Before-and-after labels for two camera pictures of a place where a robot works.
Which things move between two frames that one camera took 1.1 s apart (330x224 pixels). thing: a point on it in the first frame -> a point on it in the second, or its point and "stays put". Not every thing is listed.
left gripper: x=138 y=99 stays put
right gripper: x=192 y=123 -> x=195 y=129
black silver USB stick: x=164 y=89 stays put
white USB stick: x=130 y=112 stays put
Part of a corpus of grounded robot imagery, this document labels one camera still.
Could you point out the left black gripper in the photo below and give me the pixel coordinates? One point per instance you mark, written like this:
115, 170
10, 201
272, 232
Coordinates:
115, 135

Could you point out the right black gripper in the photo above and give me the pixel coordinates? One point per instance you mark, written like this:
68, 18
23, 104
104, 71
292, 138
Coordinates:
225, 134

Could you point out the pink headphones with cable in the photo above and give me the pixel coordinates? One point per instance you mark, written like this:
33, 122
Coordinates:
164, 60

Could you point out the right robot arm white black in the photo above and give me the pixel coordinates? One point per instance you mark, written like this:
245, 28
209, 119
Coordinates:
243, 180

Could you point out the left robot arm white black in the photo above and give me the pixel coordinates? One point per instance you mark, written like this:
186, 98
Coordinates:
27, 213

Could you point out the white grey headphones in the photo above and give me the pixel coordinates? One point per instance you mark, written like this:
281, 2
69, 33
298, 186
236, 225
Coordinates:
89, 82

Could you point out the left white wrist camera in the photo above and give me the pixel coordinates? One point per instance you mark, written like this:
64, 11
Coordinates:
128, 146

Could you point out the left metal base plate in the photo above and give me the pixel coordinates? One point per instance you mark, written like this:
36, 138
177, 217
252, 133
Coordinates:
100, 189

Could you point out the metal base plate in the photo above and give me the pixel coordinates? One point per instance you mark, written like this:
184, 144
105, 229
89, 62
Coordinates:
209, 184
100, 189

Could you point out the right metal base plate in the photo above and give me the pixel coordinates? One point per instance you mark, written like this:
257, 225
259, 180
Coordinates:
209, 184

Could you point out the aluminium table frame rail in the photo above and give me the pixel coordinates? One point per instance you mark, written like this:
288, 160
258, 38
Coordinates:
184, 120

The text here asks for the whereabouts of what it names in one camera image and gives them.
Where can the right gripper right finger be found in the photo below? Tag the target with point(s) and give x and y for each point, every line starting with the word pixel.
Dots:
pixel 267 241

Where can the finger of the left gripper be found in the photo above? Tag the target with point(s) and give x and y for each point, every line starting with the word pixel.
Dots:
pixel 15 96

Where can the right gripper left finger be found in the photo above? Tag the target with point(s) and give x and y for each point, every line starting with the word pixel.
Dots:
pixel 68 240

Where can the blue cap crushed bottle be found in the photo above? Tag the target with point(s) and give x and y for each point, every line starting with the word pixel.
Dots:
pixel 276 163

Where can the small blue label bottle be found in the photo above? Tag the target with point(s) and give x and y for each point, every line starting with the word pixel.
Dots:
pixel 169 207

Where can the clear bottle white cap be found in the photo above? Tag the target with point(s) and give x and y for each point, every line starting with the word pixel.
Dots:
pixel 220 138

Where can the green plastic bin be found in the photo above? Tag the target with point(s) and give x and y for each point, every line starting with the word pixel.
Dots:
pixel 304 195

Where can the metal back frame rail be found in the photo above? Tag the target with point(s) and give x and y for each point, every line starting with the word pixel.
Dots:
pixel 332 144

EXERCISE PROMPT: Every line above should be transcribed exactly.

ANSWER TO THIS TASK:
Before-and-after labels for two camera pictures of a place where a robot works.
Which things move between two frames that one camera took 1.1 s apart (330x224 pixels). thing: a point on it in the first frame -> a point on it in the second, or its point and "stays put". Not every thing is listed.
left gripper: x=138 y=99 stays put
right gripper: x=192 y=123 -> x=195 y=129
black silver USB stick: x=164 y=89 stays put
white USB stick: x=130 y=112 stays put
Part of a corpus of grounded robot imagery, this document labels one camera still.
Could you point out the left black gripper in the photo below and give me the pixel coordinates? One point per instance you mark, written like this:
115, 170
10, 201
272, 232
Coordinates:
115, 135

Could you point out the right black gripper in the photo above and give me the pixel coordinates? One point per instance you mark, written like this:
68, 18
23, 104
104, 71
292, 138
Coordinates:
225, 134

Could you point out the pink headphones with cable in the photo above and give me the pixel coordinates? One point per instance you mark, written like this:
33, 122
Coordinates:
164, 60

Could you point out the right robot arm white black in the photo above and give me the pixel coordinates? One point per instance you mark, written like this:
245, 28
209, 119
Coordinates:
243, 180

Could you point out the left robot arm white black in the photo above and give me the pixel coordinates? One point per instance you mark, written like this:
186, 98
Coordinates:
27, 213

Could you point out the white grey headphones in the photo above and give me the pixel coordinates? One point per instance you mark, written like this:
281, 2
69, 33
298, 186
236, 225
Coordinates:
89, 82

Could you point out the left white wrist camera in the photo above and give me the pixel coordinates? One point per instance you mark, written like this:
64, 11
Coordinates:
128, 146

Could you point out the left metal base plate in the photo above and give me the pixel coordinates? One point per instance you mark, written like this:
36, 138
177, 217
252, 133
Coordinates:
100, 189

Could you point out the metal base plate in the photo above and give me the pixel coordinates? One point per instance you mark, written like this:
184, 144
105, 229
89, 62
Coordinates:
209, 184
100, 189

Could you point out the right metal base plate in the photo above and give me the pixel coordinates? One point per instance you mark, written like this:
257, 225
259, 180
Coordinates:
209, 184

Could you point out the aluminium table frame rail in the photo above and give me the pixel coordinates? One point per instance you mark, written like this:
288, 160
258, 38
Coordinates:
184, 120

The text here asks for the whereabouts of what it names in one camera image and gives them.
Where can the right gripper right finger be found in the photo below? Tag the target with point(s) and give x and y for each point, every line starting with the word pixel.
Dots:
pixel 267 241

Where can the finger of the left gripper be found in the photo above? Tag the target with point(s) and give x and y for each point, every line starting with the word pixel.
Dots:
pixel 15 96

Where can the right gripper left finger be found in the photo above? Tag the target with point(s) and give x and y for each point, every line starting with the word pixel.
Dots:
pixel 68 240

Where can the blue cap crushed bottle be found in the photo above? Tag the target with point(s) and give x and y for each point, every line starting with the word pixel.
Dots:
pixel 276 163

Where can the small blue label bottle be found in the photo above? Tag the target with point(s) and give x and y for each point, every line starting with the word pixel.
Dots:
pixel 169 207

Where can the clear bottle white cap be found in the photo above? Tag the target with point(s) and give x and y for each point, every line starting with the word pixel.
Dots:
pixel 220 138

Where can the green plastic bin be found in the photo above? Tag the target with point(s) and give x and y for each point, every line starting with the word pixel.
Dots:
pixel 304 195

Where can the metal back frame rail be found in the photo above? Tag the target with point(s) and give x and y for each point, every line starting with the word pixel.
Dots:
pixel 332 144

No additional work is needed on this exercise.